A healthy Nebraska would have made this game a shootout. Senior QB Tommy Armstrong will have to play one of the best games of his career for Nebraska to have a chance.
Edge: Ohio State
When Ohio State has the ball
Despite rumblings out of Columbus that this Ohio State team is still figuring out its offense, the Buckeyes are still the No. 1 offense statistically in the conference. Led by junior QB J.T. Barrett, the Buckeyes average nearly 500 yards per game, and their 42 points per game are second only to Michigan.
They’re also first in first downs, third-down conversions and time of possession.
They have no shortage of weapons, most notably Curtis Samuel. He sits second in the Big Ten in receptions despite spending half of his time as the tailback. Fellow RB Mike Weber is fifth in the conference in rushing yards.
But the Blackshirts enter this game far more consistent than they were at the start of the season. The Huskers now rank 20th in the nation in defense, and sit behind only Michigan, Wisconsin and Ohio State in the conference in many defensive categories.
Ohio State’s offense vs. Nebraska’s defense is the matchup that will ultimately determine the outcome of the game. If Nebraska can slow down Ohio State enough to keep this a low-scoring game, it has a great chance. But in this realm, because of how good Barrett can be in big games, the edge is slightly to the Buckeyes.
Edge: Ohio State
This is a tight one, with the biggest difference clearly in punting.
As we’ve said many times, the play of Nebraska’s special teams fluctuates greatly each week. Right now, it looks pretty good, with P Caleb Lightbourn climbing out of the basement in the conference’s punting rankings. Ohio State P Cameron Johnston, meanwhile, is the best in the Big Ten with a 47.5-yard average.
But beyond that, there isn’t much that stands out.
Nebraska will need to win the field position game on the road on Saturday night. Lightbourn will have to have a career night, and junior punt returner De’Mornay Pierson-El will need to have a good day. K Drew Brown proved at Wisconsin he won’t buckle under pressure, which might become key if this game is close.
Two entirely different backgrounds this week.
Urban Meyer has lost all of five game in five years at Ohio State, and has never lost two games before December at Ohio State.

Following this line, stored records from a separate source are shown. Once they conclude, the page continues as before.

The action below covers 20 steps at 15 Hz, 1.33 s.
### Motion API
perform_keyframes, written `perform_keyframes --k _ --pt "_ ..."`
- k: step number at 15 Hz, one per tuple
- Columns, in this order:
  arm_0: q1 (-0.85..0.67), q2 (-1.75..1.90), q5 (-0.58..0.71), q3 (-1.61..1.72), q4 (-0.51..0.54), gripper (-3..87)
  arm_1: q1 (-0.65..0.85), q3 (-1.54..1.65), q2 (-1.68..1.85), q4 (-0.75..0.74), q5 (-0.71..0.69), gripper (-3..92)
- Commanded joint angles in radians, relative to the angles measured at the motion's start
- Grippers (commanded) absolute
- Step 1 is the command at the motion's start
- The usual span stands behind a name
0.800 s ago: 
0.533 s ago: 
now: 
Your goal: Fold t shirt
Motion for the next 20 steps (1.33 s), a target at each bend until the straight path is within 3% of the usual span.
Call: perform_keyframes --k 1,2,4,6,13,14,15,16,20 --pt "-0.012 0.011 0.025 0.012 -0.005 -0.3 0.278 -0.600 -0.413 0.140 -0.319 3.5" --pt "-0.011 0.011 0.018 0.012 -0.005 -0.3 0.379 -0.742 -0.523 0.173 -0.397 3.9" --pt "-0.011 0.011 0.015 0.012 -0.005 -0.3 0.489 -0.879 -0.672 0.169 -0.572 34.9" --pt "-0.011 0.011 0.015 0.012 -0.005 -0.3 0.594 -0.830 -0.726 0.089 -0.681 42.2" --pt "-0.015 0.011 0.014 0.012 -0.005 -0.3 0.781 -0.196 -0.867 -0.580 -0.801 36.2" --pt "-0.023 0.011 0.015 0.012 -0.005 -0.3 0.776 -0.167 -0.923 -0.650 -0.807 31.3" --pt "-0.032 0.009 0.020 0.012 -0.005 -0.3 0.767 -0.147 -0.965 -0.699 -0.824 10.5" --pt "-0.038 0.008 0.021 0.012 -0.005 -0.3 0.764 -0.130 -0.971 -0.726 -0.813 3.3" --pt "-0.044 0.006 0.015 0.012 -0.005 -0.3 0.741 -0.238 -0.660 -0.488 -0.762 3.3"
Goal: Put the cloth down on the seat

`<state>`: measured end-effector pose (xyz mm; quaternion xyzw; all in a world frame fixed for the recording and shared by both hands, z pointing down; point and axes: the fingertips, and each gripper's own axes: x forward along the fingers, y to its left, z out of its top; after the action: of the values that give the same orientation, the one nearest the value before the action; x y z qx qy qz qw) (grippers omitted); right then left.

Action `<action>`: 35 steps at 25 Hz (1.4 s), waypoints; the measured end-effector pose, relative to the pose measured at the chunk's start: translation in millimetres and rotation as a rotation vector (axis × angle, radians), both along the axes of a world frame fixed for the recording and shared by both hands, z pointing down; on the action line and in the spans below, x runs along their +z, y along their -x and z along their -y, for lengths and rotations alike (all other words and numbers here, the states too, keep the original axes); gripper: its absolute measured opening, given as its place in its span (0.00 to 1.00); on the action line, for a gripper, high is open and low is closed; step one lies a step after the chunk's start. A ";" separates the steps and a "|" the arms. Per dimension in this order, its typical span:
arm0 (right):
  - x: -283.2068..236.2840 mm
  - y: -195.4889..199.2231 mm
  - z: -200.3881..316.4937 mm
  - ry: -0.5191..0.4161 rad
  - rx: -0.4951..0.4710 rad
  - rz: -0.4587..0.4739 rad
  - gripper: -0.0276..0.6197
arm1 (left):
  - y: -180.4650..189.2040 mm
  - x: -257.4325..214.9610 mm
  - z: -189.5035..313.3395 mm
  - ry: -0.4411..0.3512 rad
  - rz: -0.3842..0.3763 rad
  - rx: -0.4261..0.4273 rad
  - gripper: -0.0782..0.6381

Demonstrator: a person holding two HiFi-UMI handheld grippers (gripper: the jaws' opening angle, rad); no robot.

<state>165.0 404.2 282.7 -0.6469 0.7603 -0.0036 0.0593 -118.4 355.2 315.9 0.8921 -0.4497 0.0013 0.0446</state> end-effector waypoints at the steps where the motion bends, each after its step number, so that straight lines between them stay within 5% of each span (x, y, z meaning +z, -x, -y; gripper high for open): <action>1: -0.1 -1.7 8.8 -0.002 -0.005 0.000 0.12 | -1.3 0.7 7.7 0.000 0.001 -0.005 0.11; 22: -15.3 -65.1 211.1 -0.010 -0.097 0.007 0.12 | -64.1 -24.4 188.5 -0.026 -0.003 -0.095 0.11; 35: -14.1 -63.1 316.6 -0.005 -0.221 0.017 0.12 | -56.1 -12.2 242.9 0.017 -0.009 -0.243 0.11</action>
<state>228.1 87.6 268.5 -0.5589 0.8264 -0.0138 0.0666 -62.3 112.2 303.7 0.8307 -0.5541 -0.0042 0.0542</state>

Riley, meanwhile, has made a living taking a program in distress and turning it around, like he did at Oregon State and is attempting to do at Nebraska. Never has he been the head coach of a team predicted to be as good as an Urban Meyer team.
Meyer and Riley have both coached up these two teams, but this week Meyer gets the edge for his dominance over the last few years.
Edge: Ohio State
Nebraska is a 17-point underdog for a few reasons.
Yes, Ohio State has looked poorly the last three weeks, but the Buckeyes still have good wins over Oklahoma and Wisconsin on the road. Nebraska’s best win right now is Wyoming.
So Ohio State has looked “beatable” recently, but it’s 19-2 over its last 21 games, while Nebraska is 13-8.
Nebraska is 0-3 at Ohio State, the last loss coming four years ago when the Buckeyes won 63-38.
All signs on paper point to an Ohio State blowout.
But it’ll likely be closer than it should be. Nebraska plays up to the competition, and if it can keep the game close going into the fourth quarter, the Huskers might just come out with a win. But if they get behind big in the third quarter, it could get ugly.